When I started on a GLP-1 (due to a weird health situation that’s not really relevant), the amount of mental energy I needed to expend to maintain my weight was suddenly gone. I don’t feel sugar cravings like I used to, so I don’t need to stay so vigilant about my diet. I don’t spend my days monitoring my intake, planning out a rigorous fasting schedule, working out more than I’m naturally inclined to just to counteract that brownie I couldn’t stop myself from eating. It’s both a literal and emotional weight off. I am taking a very low dose but even so I honestly can’t believe the difference. I am one of the ones who was will-powering through calories in/calories out and it was miserable. Now it’s just…not.
Fair points, thanks! You raise a good point that if the weight-loss itself is inhibiting your capacity to otherwise want to, say, go running or be more active then you can break the destructive feedback loop and give it another go. In that respect, I’m curious if these drugs are generally prescribed with no limit or prescribed until reaching a target weight? I don’t know.
To your second paragraph, I’d like to know too. My guess is the benefits at least in the short-term are similar to what can be achieved by maintaining a healthy diet (Mediterranean / dash / mind diet, notably) — again, at least in the short-term. If poor eating habits persist even if at a lower caloric level, then eventually as those nutrients run out, things will wear down no differently than a poorly maintained engine.

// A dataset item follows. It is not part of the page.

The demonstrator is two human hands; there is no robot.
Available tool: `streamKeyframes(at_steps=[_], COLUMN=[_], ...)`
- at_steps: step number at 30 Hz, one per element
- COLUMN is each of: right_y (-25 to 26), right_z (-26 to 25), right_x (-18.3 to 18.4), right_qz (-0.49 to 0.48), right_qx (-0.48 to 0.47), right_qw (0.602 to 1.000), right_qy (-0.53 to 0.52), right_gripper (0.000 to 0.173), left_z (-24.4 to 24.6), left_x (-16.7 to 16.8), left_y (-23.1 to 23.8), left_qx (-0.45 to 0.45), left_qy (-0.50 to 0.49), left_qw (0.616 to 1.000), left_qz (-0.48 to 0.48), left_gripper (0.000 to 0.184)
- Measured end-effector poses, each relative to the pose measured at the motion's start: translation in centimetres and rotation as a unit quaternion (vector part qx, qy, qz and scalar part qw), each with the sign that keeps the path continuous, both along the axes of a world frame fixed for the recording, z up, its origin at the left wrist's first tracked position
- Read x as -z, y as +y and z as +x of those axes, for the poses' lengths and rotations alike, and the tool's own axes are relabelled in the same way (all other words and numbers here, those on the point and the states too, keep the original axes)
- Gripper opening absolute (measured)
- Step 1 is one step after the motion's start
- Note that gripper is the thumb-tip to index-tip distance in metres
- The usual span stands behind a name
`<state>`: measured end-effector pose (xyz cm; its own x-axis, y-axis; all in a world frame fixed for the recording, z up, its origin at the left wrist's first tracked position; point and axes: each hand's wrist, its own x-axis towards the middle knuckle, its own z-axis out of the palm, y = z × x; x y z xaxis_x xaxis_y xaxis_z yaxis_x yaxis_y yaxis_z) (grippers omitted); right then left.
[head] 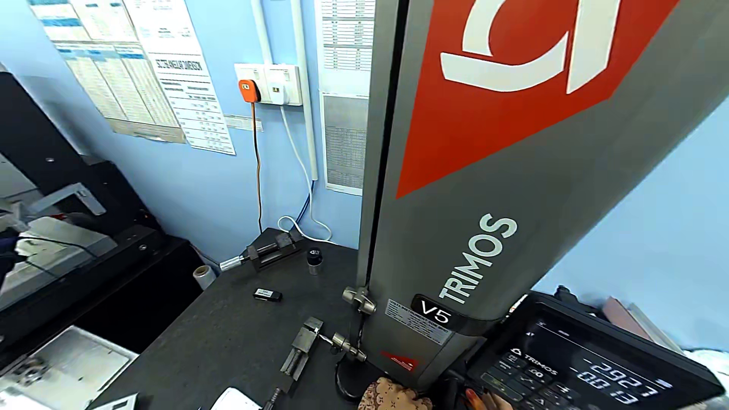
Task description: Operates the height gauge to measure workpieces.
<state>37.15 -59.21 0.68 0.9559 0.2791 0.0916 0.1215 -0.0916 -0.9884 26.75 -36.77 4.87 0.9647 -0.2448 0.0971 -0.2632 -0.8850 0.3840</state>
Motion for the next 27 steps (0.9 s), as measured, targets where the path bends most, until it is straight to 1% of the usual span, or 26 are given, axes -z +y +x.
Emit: streamKeyframes(at_steps=[4,10,17,21,25,27], right_y=[-0.1,-0.1,-0.2,-0.1,0.6,0.7], right_z=[0.1,0.0,0.1,0.2,0.1,0.2], right_x=[0.2,0.1,0.0,-0.4,-1.3,-1.2], right_qz=[-0.001,0.005,-0.001,-0.01,-0.027,-0.023], right_qx=[-0.006,-0.008,-0.012,-0.011,0.012,0.016], right_qw=[1.0,1.0,1.0,1.0,0.999,0.999], right_qy=[0.01,0.01,0.011,0.013,0.026,0.03], right_gripper=[0.058,0.056,0.057,0.054,0.05,0.049], left_z=[0.1,0.1,0.2,0.2,0.3,0.4], left_x=[0.2,-0.2,-0.1,-0.2,-0.3,-0.1], left_y=[0.1,0.2,0.2,0.1,0.0,0.0], left_qx=[0.008,0.011,0.015,0.01,0.008,0.007], left_qy=[0.005,0.015,0.022,0.011,0.027,0.016], left_qw=[1.0,1.0,1.0,1.0,1.0,1.0], left_qz=[0.005,0.0,0.004,0.005,0.006,0.007], left_gripper=[0.046,0.046,0.046,0.046,0.047,0.046])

I do agree with the consensus here - it’s weirdly moralistic to say fat people should just do willpower harder, if there a drug that works for so many. It’s a lot like telling an anorexic to just eat more. Eating disorders are complicated. A drug that fixes the appetite and improves blood sugar handling is an enormous improvement compared to what we had before.
I’ve never been fat, but have been eating disordered in the other direction and there is no way I could have been convinced to eat more just because it would have been healthier. If there had been some drug to fix my relationship to food back then, I feel like nobody would have said “just use willpower and eat better.”

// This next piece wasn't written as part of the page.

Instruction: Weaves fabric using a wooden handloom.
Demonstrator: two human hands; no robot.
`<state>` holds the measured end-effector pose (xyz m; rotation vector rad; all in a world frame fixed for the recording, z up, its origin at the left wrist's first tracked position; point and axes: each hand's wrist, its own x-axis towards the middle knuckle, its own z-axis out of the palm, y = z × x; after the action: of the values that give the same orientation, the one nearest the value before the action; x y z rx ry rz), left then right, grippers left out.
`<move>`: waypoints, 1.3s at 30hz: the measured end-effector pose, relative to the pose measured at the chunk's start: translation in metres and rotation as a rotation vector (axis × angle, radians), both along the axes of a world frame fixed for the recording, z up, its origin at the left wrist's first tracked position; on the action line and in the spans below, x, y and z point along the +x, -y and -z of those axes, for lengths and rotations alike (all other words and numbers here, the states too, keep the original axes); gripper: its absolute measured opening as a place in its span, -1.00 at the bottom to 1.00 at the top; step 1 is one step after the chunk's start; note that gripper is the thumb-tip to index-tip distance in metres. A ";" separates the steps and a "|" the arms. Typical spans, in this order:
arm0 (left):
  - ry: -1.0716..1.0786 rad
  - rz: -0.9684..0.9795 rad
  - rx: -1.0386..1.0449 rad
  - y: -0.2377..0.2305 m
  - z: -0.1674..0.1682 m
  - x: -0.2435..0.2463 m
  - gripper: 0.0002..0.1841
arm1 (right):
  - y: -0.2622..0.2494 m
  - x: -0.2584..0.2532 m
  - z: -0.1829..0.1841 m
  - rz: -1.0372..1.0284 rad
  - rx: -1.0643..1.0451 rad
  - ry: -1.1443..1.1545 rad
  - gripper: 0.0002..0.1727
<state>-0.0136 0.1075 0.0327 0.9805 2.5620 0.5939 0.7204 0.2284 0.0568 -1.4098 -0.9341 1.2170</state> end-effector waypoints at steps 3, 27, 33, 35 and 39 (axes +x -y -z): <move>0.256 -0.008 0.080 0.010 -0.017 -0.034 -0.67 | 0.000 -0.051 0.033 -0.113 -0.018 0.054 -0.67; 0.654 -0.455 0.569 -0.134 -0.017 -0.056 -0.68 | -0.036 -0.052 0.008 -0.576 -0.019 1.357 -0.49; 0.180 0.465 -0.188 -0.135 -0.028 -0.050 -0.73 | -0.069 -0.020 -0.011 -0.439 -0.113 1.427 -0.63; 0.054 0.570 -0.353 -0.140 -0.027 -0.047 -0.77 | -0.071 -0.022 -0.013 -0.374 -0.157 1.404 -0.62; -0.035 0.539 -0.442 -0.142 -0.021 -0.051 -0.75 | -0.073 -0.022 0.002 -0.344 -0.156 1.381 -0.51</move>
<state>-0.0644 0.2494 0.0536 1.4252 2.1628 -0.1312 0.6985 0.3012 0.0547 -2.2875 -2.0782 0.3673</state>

It’s interesting that this strikes at the heart of left vs right mindset, at least in America. Conservatives have a tendency to romanticize the notion of free will and individual freedom; that you alone are responsible for the choices you make absent of anything else like — will over systemic forces or regions of your own brain working against you. Whereas the left has a stronger tendency to recognize these other variables that apply pressure in such a way as to shape the path of least resistance in what you may choose to do.
It’s like a story I heard about the mindset of Americans vs. Germans when they have a vehicular accident. In America, blame is often quickly pointed to the person for skidding off the road while in Germany they may send a team of engineers to assess how to reduce the environment to prohibit this from being possible in the first place (e.g., putting up a guard-rail). This is surely exaggerated and America of course has civil engineers, but you get the idea of a default state of responsibility.

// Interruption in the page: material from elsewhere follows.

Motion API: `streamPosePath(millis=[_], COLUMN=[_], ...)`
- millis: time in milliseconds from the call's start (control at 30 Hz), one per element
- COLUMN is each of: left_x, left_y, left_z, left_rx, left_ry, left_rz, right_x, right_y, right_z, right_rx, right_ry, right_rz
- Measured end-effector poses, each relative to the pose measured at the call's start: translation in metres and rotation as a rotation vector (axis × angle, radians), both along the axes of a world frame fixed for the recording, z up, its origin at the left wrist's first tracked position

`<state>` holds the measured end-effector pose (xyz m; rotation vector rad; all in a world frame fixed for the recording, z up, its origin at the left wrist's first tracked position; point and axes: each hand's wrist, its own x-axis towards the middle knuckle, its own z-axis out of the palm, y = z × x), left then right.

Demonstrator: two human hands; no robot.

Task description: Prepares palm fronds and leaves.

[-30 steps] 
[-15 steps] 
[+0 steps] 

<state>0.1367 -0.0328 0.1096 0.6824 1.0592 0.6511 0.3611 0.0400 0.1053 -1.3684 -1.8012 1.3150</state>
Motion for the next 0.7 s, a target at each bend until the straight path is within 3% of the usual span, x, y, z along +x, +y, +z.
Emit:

Maybe the reality of executive responsibility and external forces is somewhere in the middle. Nevertheless, a systemic problem tends to require a systematic solution. So I definitely don’t fault obese people for not being able to get skinny. I agree: definitely the wrong mindset!
My main concern is that if the cost of this weight loss is a masking of symptoms and warning-signs of other poor dietary habits, could that result in even more people suffering ailments kicked under the rug just because they perceive themselves to be healthy when looking in a mirror? (e.g., the smoker arguments of old).